Mushrooms and memories on hillside stroll

I am trying hard to nudge out grief from my mind by paying attention to the joy of life around me.

There is delight simply by walking down my street with Oscar on his lead sniffing at every blade of grass and piddling to claim his territory. It is strange to do it alone, but then we never did walk these uphill downhill streets once we returned from renting at Hindmarsh Island. You were too ill and I didn’t want to walk without you.  Now I begin again walking a new dog as our old Shi Tsu dog, Jackson, has been dead two years now.

I notice the koala turds on the road and look up into the gum tree to see if it is still there.  And there he is. A fat specimen wedged in the fork of a tree. I run home and get a camera and snap him, who stares down at me.  A  medley of birdcalls pierce the still, wintry mist. If only you were here with me this crisp morning because the winter creek, which runs across our property and along the side of the road, is rushing with water.  Such a rare occurrence that I cannot remember if we ever saw it gush like this.  For 360 days of the year it is as dry as Oscar’s bone, but now it zips along flattening weeds and grasses on its journey down the hillside.  There are magpies, too, hopping around, flying overhead. And I notice it all on my hillside stroll.
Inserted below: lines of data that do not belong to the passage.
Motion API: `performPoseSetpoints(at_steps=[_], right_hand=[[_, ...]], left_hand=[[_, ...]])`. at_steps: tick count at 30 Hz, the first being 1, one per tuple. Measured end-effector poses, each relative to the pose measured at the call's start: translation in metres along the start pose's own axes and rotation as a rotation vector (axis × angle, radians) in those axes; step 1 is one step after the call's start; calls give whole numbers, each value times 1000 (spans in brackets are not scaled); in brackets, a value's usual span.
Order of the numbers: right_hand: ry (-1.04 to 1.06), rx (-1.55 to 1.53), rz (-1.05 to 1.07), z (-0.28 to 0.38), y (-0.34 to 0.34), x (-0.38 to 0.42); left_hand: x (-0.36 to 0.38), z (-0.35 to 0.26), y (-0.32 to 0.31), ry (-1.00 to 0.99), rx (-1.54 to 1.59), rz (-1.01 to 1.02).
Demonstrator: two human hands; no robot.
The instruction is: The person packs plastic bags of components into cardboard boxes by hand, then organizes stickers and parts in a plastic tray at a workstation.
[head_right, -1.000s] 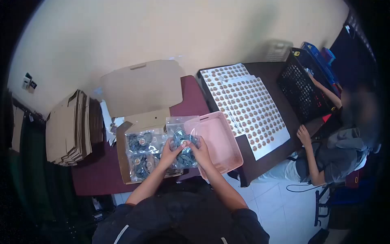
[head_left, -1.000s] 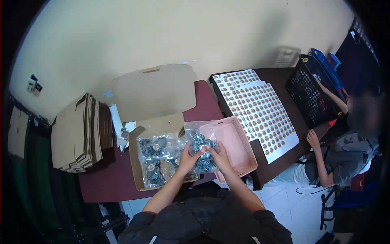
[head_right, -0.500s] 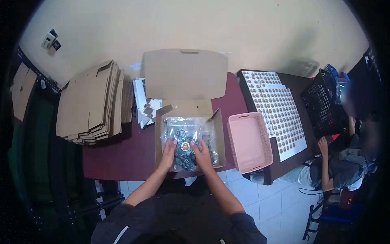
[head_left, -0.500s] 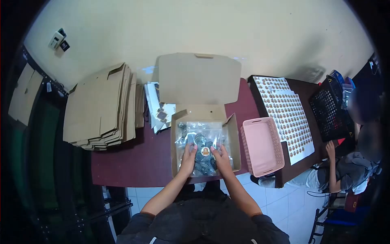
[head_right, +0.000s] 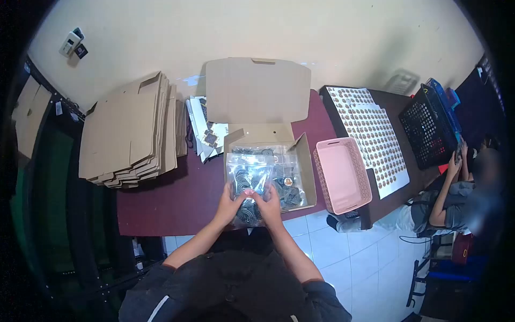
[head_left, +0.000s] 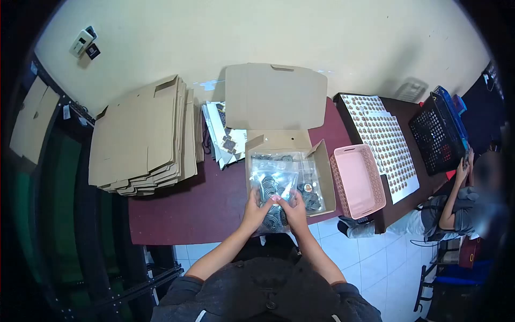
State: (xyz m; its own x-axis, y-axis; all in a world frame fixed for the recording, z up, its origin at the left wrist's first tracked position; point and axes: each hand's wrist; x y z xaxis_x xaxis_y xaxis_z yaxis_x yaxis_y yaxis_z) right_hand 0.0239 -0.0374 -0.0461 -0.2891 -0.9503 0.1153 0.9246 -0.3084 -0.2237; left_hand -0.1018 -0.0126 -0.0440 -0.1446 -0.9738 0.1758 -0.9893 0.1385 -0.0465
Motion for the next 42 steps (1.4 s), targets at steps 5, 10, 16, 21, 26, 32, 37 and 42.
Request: performPoseSetpoints(at_steps=[5, 10, 16, 21, 26, 32, 37, 42], right_hand=[[-211, -133, 20, 1, 5, -16], [-44, -4, 76, 30, -2, -23], [-118, -142, 100, 49, 12, -59], [82, 88, 267, 61, 15, -59], [-195, -179, 384, 69, 28, -72], [-27, -22, 383, 57, 40, -80], [-172, -53, 418, 75, 34, -89], [-77, -16, 423, 58, 37, -102]], left_hand=[[-11, 21, 7, 27, 60, -78], [-9, -13, 2, 15, 65, 19], [-14, -15, -9, -39, 11, 133], [-21, -16, -19, -43, -39, 106], [-28, -11, -23, 29, -10, 154], [-29, -32, -28, -3, -58, 224], [-38, -27, -30, -16, 29, 188], [-44, -33, -30, 1, -37, 167]])
Point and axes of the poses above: each hand's wrist, its own x-axis away from the middle knuckle, its own y-axis out of the back of the hand, z = x × y, and after that the axes turned 9 degrees about -x, right-handed
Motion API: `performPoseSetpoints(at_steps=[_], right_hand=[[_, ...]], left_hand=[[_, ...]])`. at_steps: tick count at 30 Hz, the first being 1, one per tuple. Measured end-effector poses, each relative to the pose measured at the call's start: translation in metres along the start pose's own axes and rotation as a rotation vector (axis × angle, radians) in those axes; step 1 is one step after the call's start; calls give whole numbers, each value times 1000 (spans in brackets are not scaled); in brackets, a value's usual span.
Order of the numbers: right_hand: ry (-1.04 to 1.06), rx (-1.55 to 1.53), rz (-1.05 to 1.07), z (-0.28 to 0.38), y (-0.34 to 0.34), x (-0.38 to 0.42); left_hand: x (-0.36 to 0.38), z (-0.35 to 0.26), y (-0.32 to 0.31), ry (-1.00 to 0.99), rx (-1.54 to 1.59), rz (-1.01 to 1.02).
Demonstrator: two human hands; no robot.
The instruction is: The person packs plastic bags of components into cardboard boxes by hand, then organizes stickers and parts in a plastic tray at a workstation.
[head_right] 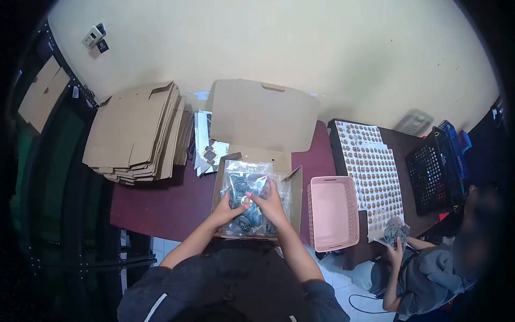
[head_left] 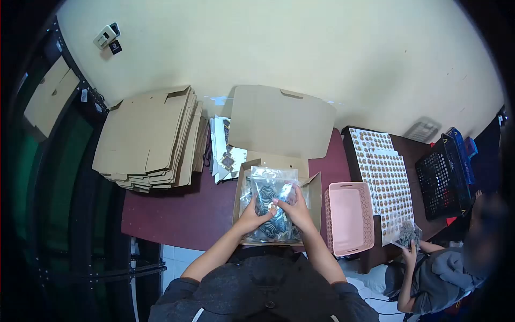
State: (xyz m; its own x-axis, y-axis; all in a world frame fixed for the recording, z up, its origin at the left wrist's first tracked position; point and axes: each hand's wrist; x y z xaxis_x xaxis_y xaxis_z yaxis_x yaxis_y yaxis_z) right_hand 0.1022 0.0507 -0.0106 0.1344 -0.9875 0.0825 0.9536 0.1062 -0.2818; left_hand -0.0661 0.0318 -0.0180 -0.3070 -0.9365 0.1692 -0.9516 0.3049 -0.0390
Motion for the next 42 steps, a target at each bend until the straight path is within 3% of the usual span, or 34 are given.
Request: performPoseSetpoints(at_steps=[3, 5, 7, 13, 16, 19, 21, 23, 26, 29, 33, 37, 39, 41, 42], right_hand=[[-107, -201, -98, -2, -1, -3], [-94, -129, -79, 2, -4, 0], [79, 14, -83, -3, -4, 1], [11, -180, -199, -11, 3, -6], [62, -69, -146, -18, 3, 1], [97, -60, -125, -9, -6, 5], [1, -59, -176, -9, -5, 6], [0, -82, -142, -18, 1, 5], [-3, 114, -175, -14, -2, 5], [23, 123, -182, 1, -14, 10], [53, 154, -38, -14, -1, 10], [3, -29, 80, 2, -5, 17], [53, -48, 5, 9, -3, 14], [-118, -366, -109, 4, 10, 4], [-114, -366, -161, 14, 4, 5]], left_hand=[[-3, 8, -1, -37, -52, 18], [-8, 6, -2, 86, 124, -34], [-13, 17, 0, 42, 70, -46], [-15, 15, -5, -14, 37, -52], [-18, 22, -8, 67, 18, -229], [-15, 14, -8, 82, 149, -200], [-13, 11, -6, 138, 179, -205], [-14, 15, -2, 56, 229, -170], [-10, 12, -10, 41, 47, -215], [-10, 6, -12, 18, -10, -243], [-6, -5, -9, 60, 16, -261], [-7, 1, -5, 54, -26, -241], [-7, 2, -3, 81, 51, -181], [-8, 11, 0, 5, 39, 34], [-1, -5, -4, 70, 9, -8]])
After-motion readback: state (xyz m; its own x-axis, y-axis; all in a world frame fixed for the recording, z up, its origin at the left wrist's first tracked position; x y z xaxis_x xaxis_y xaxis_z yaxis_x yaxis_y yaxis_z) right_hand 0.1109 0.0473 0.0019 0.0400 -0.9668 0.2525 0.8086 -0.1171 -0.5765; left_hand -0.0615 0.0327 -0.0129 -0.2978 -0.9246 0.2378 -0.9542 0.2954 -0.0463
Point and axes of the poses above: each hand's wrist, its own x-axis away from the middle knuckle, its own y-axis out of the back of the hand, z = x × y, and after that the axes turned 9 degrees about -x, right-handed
However, around the corner in High Street, where we walked a hundred times in eight years, lies undiscovered, your joy of joys.  Under the tall pine tree, no more than 10 metres from the corner I find two cepes!   I almost shout our loud with joy and pick them both carefully. And we turn for home.  “Here comes breakfast!’’ I tell myself. “And a beef and mushroom casserole.’’

Before I met you, I had no idea that finding rare mushrooms could be so much fun. One is almost as big as a saucer and neither have been infested with grubs.  And as I walk briskly home, my mind floods with the memories of our mushroom adventures last May when we went into the Kuitpo Forest and found so many we didn’t have enough bags in the car to carry them.

Armed with this precious knowledge – and I remember how Yvette would never tell us her secret places in Adelaide environs where she would collect cepes each year –  we returned to pick more mushrooms to pickle.

We had stepped over the fence into the ploughed earth which bordered the forest to find cepes by the score popping up through the bare ground. But you insisted on going into the forest anyway  – a dark place, dangerous to walk with the broken branches and years of pine needles covering rocks.

“No, let’s just go home,’’ I had said when you beckoned for me to join you. “Look how many we have to pickle.’’

“I will hold your hand, darling,’’ you had replied.

“This is fun.  I will show you some magic mushrooms; they are bound to be here somewhere.’’

So I traipsed alongside you through a wonderworld of countless fungi and we picked our way over the fallen branches, rocks, and pine needles, treading carefully onward with the smell of pine cones all around us.

Into a clearing where tall trees had long been felled where mushrooms of a different kind now grew in gay abandon.

“Aha!” You cried out in joy. “Magic mushrooms. You eat them and you will get as high as on marijuana.’

Now I smile at the memories and yet am sad to think you missed finding the same cepes, which sell for $80 a kilo in French provincial markets, growing wild no more than 100 metres from our house.  Now I can only imagine the joy that would have brought you.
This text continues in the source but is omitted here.